Le Monde – Le 24 mars, veille de son 44e anniversaire, Bassirou Diomaye Faye devenait le plus jeune président du Sénégal en réunissant sur son nom pas moins de 54 % des électeurs sénégalais. Cet inspecteur des impôts, qui avait émergé comme candidat dans le sillage du leader d’opposition, Ousmane Sonko, a été élu sur la promesse de « renverser le système » jugé clientéliste. Chacun se demandait jusqu’où irait la « rupture » promise par ce président souverainiste et panafricaniste qui s’est empressé de nommer son ami premier ministre.
Dimanche 17 novembre, les deux hommes passeront leur premier test électoral lors d’élections législatives anticipées qu’ils ont convoquées. Une étape majeure pour ces deux anciens hauts fonctionnaires qui, comme l’annonçait leur slogan de campagne « Diomaye c’est Sonko », gouvernent ensemble dans une chorégraphie singulière.
Le premier ministre Ousmane Sonko, omniprésent, phagocyte l’espace public tandis que le président se tient sur la réserve. Une inversion des rôles au sommet de l’exécutif inédite dans un Etat forgé par l’hyperprésidentialisme, système hérité de Léopold Sédar Senghor, premier président du Sénégal indépendant, et fustigé par son lointain successeur Diomaye Faye.
Un partage des rôles
Candidat, il avait dénoncé la « mainmise » du président d’alors, Macky Sall, sur les dossiers législatifs et judiciaires et promis une réforme constitutionnelle pour réduire le pouvoir présidentiel. Cette répartition consentie par le chef d’Etat – qui qualifie Ousmane Sonko de « meilleur premier ministre de l’histoire » – pourrait inspirer un nouveau modèle de gouvernance, non dénué d’écueils.

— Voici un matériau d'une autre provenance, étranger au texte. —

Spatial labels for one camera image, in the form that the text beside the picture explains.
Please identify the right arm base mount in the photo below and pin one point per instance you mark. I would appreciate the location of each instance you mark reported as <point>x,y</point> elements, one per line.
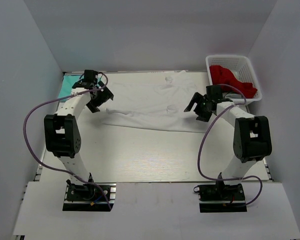
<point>221,198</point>

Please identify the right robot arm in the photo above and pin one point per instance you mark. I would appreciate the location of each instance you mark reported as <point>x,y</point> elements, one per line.
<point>251,138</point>

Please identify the grey t-shirt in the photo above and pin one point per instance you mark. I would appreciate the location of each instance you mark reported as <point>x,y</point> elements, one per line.
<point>232,95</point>

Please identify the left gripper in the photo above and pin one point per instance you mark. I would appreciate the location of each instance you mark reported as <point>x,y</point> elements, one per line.
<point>92,104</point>

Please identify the white plastic basket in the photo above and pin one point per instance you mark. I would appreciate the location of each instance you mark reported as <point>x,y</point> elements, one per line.
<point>240,66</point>

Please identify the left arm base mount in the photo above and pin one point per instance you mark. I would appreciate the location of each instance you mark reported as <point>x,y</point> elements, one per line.
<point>88,198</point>

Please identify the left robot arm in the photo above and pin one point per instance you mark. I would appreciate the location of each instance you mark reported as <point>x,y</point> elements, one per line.
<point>62,134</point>

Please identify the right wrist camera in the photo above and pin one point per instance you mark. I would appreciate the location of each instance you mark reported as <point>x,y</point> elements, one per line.
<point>224,100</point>

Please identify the white t-shirt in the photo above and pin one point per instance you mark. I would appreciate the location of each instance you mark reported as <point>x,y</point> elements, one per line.
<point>154,106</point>

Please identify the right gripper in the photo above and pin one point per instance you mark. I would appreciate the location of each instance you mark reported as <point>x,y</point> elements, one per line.
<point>197,97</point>

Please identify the red t-shirt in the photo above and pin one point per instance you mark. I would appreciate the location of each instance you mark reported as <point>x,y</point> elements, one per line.
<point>224,77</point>

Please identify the folded teal t-shirt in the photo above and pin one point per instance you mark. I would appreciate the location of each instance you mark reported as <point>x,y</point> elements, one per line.
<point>67,83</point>

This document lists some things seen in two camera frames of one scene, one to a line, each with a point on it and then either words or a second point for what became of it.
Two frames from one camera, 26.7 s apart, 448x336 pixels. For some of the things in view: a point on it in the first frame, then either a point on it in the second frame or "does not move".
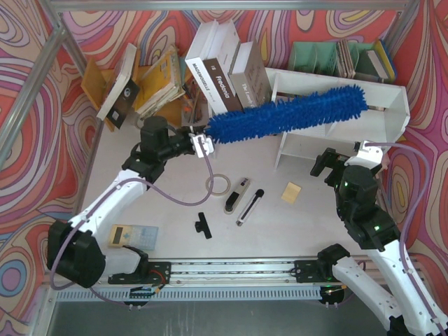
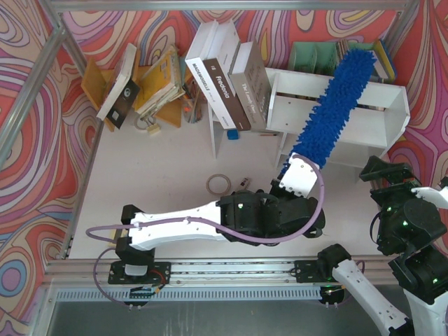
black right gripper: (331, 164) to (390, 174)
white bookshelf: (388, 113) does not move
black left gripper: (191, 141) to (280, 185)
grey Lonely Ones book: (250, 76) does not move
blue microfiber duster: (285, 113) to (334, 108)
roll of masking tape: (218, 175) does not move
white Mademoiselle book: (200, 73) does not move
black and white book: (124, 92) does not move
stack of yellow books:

« Leur partage des rôles résulte d’une situation exceptionnelle. Le premier ministre a fait élire le président, d’où la loyauté de celui-ci. L’équilibre est maintenu car ils se concertent », note Maurice Soudieck Dione, professeur agrégé de science politique à l’université Gaston-Berger (UGB), à Saint-Louis, au Sénégal. Pour autant, le président ne doit pas céder ses pouvoirs car lui seul détient la légitimité du suffrage universel. Sinon, on crée les conditions d’un affrontement. »

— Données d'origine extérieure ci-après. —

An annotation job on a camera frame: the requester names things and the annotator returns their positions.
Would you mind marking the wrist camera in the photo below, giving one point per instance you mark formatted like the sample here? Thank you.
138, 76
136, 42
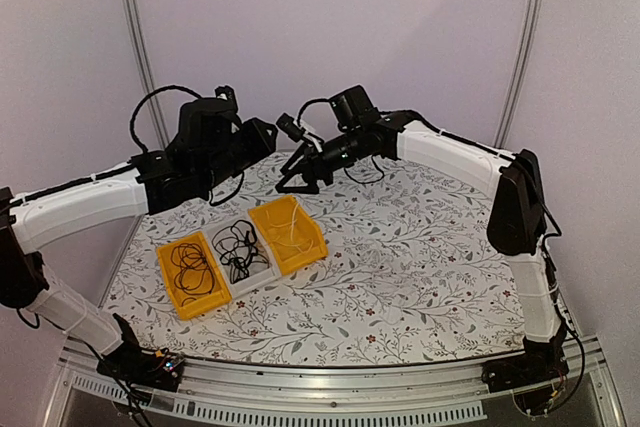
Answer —
226, 93
299, 131

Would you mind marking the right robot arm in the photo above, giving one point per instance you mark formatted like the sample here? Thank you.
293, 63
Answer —
519, 225

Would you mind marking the aluminium frame post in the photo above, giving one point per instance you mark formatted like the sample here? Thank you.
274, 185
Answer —
143, 64
523, 53

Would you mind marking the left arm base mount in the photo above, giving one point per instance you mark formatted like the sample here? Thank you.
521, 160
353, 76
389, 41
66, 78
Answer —
133, 364

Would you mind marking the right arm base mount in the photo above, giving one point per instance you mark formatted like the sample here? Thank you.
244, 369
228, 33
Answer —
542, 368

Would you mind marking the left aluminium frame post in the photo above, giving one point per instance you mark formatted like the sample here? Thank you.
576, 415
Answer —
143, 64

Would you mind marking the near yellow plastic bin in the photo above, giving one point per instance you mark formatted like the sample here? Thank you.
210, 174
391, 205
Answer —
192, 279

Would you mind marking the right aluminium frame post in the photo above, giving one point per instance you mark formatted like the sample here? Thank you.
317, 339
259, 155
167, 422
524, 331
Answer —
523, 53

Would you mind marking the front aluminium rail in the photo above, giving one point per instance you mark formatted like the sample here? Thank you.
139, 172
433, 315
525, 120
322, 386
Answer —
218, 393

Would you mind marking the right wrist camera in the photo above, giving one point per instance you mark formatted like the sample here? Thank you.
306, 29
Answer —
299, 131

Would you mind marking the far yellow plastic bin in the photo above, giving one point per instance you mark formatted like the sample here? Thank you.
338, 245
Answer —
293, 237

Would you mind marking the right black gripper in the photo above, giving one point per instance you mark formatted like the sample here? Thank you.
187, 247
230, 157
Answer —
312, 162

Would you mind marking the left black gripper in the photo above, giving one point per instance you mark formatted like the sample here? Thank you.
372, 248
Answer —
262, 144

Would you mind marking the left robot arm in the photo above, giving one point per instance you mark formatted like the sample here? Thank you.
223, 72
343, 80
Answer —
212, 145

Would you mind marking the yellow plastic bin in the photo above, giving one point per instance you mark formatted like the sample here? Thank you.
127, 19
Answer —
293, 237
192, 279

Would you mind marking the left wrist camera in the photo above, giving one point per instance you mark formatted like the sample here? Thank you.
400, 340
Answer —
226, 93

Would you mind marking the white translucent plastic bin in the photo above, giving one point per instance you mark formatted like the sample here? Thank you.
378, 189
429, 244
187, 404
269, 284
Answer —
242, 256

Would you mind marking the floral table cloth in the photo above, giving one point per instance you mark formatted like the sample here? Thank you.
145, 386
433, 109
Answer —
409, 277

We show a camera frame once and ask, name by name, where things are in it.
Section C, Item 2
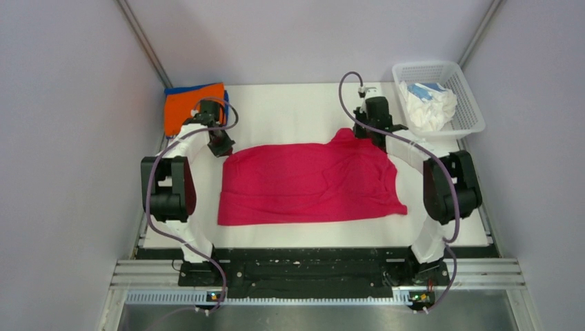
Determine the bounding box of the magenta t shirt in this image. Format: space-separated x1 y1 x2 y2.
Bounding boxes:
217 128 408 226

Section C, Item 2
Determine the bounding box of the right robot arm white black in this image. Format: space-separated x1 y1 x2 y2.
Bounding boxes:
353 87 482 284

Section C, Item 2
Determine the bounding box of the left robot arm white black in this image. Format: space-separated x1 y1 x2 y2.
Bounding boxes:
140 97 239 285

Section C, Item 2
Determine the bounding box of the orange folded t shirt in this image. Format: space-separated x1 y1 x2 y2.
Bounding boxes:
163 82 228 137

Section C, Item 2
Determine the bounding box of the white crumpled t shirt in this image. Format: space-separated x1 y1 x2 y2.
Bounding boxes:
398 81 458 132

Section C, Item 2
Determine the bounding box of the white plastic basket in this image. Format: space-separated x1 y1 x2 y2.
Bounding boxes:
392 60 486 140

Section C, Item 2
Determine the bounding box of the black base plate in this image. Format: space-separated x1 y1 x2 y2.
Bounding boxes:
178 248 449 299

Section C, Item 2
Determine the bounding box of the white cable duct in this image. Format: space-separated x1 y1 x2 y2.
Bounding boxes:
126 290 413 306

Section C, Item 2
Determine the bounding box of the aluminium rail frame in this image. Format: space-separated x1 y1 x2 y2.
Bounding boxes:
97 132 541 331

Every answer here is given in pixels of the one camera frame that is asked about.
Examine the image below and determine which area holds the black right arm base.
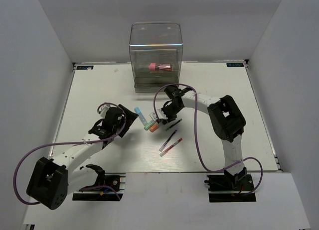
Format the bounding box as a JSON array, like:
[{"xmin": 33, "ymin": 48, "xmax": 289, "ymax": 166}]
[{"xmin": 204, "ymin": 174, "xmax": 256, "ymax": 203}]

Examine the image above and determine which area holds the pink red stationery pack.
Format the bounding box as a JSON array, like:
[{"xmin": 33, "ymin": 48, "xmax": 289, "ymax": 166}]
[{"xmin": 148, "ymin": 63, "xmax": 172, "ymax": 72}]

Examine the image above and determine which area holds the right blue table label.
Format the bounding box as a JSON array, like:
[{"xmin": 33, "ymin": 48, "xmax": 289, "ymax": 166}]
[{"xmin": 226, "ymin": 63, "xmax": 244, "ymax": 67}]

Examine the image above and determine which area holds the blue capped highlighter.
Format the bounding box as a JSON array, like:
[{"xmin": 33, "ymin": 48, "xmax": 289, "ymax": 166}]
[{"xmin": 134, "ymin": 107, "xmax": 148, "ymax": 126}]

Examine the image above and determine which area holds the left blue table label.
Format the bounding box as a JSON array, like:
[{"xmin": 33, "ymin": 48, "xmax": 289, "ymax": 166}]
[{"xmin": 76, "ymin": 65, "xmax": 94, "ymax": 70}]

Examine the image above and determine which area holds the green capped highlighter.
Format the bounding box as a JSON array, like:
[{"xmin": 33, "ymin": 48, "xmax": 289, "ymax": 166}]
[{"xmin": 144, "ymin": 120, "xmax": 154, "ymax": 130}]

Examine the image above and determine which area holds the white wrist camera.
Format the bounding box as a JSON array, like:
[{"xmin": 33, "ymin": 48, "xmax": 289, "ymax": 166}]
[
  {"xmin": 150, "ymin": 110, "xmax": 166, "ymax": 122},
  {"xmin": 97, "ymin": 104, "xmax": 111, "ymax": 117}
]

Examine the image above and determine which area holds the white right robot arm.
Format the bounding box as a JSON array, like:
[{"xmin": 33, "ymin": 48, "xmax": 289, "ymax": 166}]
[{"xmin": 150, "ymin": 84, "xmax": 247, "ymax": 190}]

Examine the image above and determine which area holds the purple gel pen refill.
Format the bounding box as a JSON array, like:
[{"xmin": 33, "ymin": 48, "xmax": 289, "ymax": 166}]
[{"xmin": 159, "ymin": 130, "xmax": 177, "ymax": 152}]

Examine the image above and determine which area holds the green gel pen refill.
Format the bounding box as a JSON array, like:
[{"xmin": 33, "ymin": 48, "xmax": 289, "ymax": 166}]
[{"xmin": 165, "ymin": 118, "xmax": 182, "ymax": 131}]

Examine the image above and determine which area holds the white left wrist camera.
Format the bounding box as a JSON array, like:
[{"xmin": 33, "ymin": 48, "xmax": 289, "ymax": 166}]
[{"xmin": 97, "ymin": 104, "xmax": 111, "ymax": 117}]

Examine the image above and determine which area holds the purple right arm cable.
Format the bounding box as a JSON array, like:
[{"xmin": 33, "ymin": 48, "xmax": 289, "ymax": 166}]
[{"xmin": 153, "ymin": 83, "xmax": 264, "ymax": 196}]

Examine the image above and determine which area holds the orange capped highlighter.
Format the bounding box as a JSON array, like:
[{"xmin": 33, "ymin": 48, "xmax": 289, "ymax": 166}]
[{"xmin": 149, "ymin": 123, "xmax": 159, "ymax": 132}]

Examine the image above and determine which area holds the red gel pen refill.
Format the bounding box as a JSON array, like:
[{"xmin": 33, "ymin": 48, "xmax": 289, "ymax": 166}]
[{"xmin": 159, "ymin": 138, "xmax": 183, "ymax": 157}]

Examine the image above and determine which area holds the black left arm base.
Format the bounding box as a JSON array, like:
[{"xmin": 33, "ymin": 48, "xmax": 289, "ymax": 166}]
[{"xmin": 72, "ymin": 173, "xmax": 126, "ymax": 202}]

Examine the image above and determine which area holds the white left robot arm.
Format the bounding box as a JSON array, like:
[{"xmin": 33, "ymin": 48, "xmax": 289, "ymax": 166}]
[{"xmin": 26, "ymin": 103, "xmax": 139, "ymax": 210}]

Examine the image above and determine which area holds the clear acrylic drawer organizer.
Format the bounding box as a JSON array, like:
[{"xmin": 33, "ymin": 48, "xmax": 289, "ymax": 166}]
[{"xmin": 129, "ymin": 21, "xmax": 183, "ymax": 93}]

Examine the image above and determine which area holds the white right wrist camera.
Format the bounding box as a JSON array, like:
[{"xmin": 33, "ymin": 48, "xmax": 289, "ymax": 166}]
[{"xmin": 150, "ymin": 110, "xmax": 166, "ymax": 122}]

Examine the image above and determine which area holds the blue table label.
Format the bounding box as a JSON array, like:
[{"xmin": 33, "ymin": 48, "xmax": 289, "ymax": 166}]
[
  {"xmin": 76, "ymin": 65, "xmax": 94, "ymax": 70},
  {"xmin": 226, "ymin": 63, "xmax": 244, "ymax": 67}
]

Promoteur du jub, jubbal, jubbanti (« droiture, transparence et exemplarité », en wolof), le duo tente d’instaurer de nouvelles pratiques jusque dans le financement de leur parti, le Pastef (Patriotes africains du Sénégal pour le travail, l’éthique et la fraternité).
A ses militants qui réclament le « changement », Ousmane Sonko demande de mettre la main à la poche pour soutenir la campagne électorale. « Son discours innove comparé à celui de la classe politique classique, ce qui encourage les militants à s’investir. Ils adhèrent par conviction, et non parce qu’on leur a donné de l’argent ou de la nourriture », analyse Moussa Diaw, professeur émérite en science politique à l’UGB.

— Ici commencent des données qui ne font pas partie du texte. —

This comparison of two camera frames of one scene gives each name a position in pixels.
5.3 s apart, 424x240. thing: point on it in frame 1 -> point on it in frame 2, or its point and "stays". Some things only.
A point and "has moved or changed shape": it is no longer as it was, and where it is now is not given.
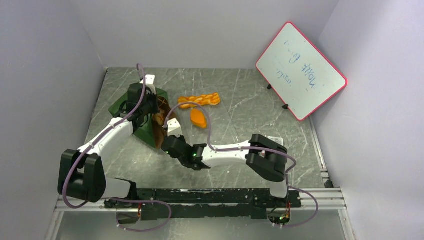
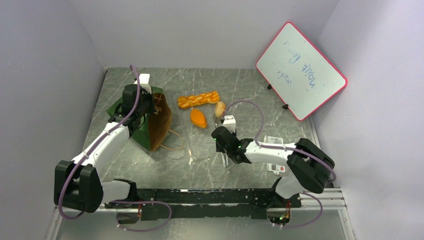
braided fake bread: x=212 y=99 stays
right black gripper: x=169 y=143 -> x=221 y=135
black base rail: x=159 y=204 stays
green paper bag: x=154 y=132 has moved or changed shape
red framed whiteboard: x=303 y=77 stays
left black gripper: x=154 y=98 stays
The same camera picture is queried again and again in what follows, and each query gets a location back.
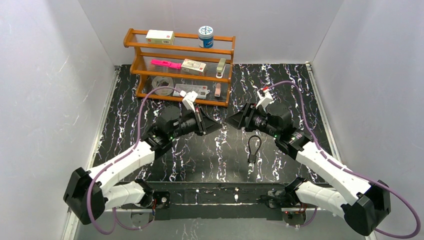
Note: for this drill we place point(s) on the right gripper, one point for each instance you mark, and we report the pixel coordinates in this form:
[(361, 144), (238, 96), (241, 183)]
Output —
[(247, 117)]

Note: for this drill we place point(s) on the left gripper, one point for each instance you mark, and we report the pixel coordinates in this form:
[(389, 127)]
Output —
[(201, 120)]

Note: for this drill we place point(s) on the black cable loop lock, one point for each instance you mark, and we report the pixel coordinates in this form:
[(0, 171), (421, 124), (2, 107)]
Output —
[(253, 153)]

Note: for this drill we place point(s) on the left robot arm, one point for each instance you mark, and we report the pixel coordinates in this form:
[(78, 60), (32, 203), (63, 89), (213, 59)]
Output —
[(90, 192)]

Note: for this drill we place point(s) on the flat packaged card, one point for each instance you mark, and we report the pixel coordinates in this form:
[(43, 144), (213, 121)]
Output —
[(201, 90)]

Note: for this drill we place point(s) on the beige small stapler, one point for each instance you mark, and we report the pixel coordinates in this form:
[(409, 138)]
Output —
[(220, 68)]

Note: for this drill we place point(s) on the wooden three-tier shelf rack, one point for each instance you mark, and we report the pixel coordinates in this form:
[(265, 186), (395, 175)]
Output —
[(185, 46)]

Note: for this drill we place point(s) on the white box middle shelf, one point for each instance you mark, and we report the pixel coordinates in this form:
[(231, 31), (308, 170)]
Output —
[(193, 67)]

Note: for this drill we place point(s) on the white box shelf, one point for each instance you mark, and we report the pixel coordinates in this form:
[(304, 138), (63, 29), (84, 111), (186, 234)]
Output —
[(162, 37), (193, 67)]

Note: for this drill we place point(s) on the clear tape roll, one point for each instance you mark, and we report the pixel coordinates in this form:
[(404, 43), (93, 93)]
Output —
[(163, 81)]

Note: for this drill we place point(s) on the pink flat tool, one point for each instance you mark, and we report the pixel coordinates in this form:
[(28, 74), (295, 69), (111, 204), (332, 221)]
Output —
[(167, 64)]

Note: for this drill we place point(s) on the blue round jar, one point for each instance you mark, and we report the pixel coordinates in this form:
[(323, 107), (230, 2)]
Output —
[(206, 37)]

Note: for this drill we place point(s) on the white box top shelf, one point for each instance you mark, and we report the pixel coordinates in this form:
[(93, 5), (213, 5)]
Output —
[(162, 37)]

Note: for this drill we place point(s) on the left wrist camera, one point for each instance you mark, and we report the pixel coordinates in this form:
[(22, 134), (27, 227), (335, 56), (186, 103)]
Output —
[(188, 99)]

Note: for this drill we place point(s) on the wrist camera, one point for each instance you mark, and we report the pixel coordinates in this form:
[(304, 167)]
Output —
[(188, 99), (265, 97)]

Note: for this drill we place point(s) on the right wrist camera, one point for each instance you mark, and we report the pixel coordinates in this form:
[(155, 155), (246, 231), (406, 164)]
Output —
[(265, 97)]

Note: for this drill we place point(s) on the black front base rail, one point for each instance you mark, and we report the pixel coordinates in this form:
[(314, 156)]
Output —
[(218, 200)]

Elu sur la base d’un vote sanction contre Macky Sall, dont le dernier mandat a été marqué par une répression qui a fait une soixantaine de morts, le tandem se sait attendu sur le volet des droits humains. Alors que Macky Sall avait décrété l’amnistie des personnes poursuivies entre 2021 et 2024 au nom de la « réconciliation nationale », le nouveau pouvoir propose de faire juger les responsables de la répression.
« Il y a, d’une manière notable, un plus grand respect des droits, observe Seydi Gassama, directeur d’Amnesty International Sénégal. Les manifestations sont rarement interdites. Les jugements en flagrant délit sont devenus la norme, alors qu’auparavant les prévenus croupissaient en détention provisoire durant des mois. »
Néanmoins, l’opposition s’estime malmenée. Une dizaine de figures de l’ancien pouvoir, en partance pour l’étranger, ont ainsi découvert à l’aéroport qu’elles étaient interdites de sortie du territoire. Aucune n’a reçu de justification légale. Loin d’avoir « renversé le système », le binôme a maintenu le secrétaire général de la présidence en poste sous Macky Sall. Il n’hésite pas à tendre la main à ses adversaires pour renforcer son assise électorale, mais le premier ministre conserve ses outrances. Le 11 novembre, Ousmane Sonko a demandé à ses militants de se venger des attaques dont ils sont victimes, avant d’appeler au calme.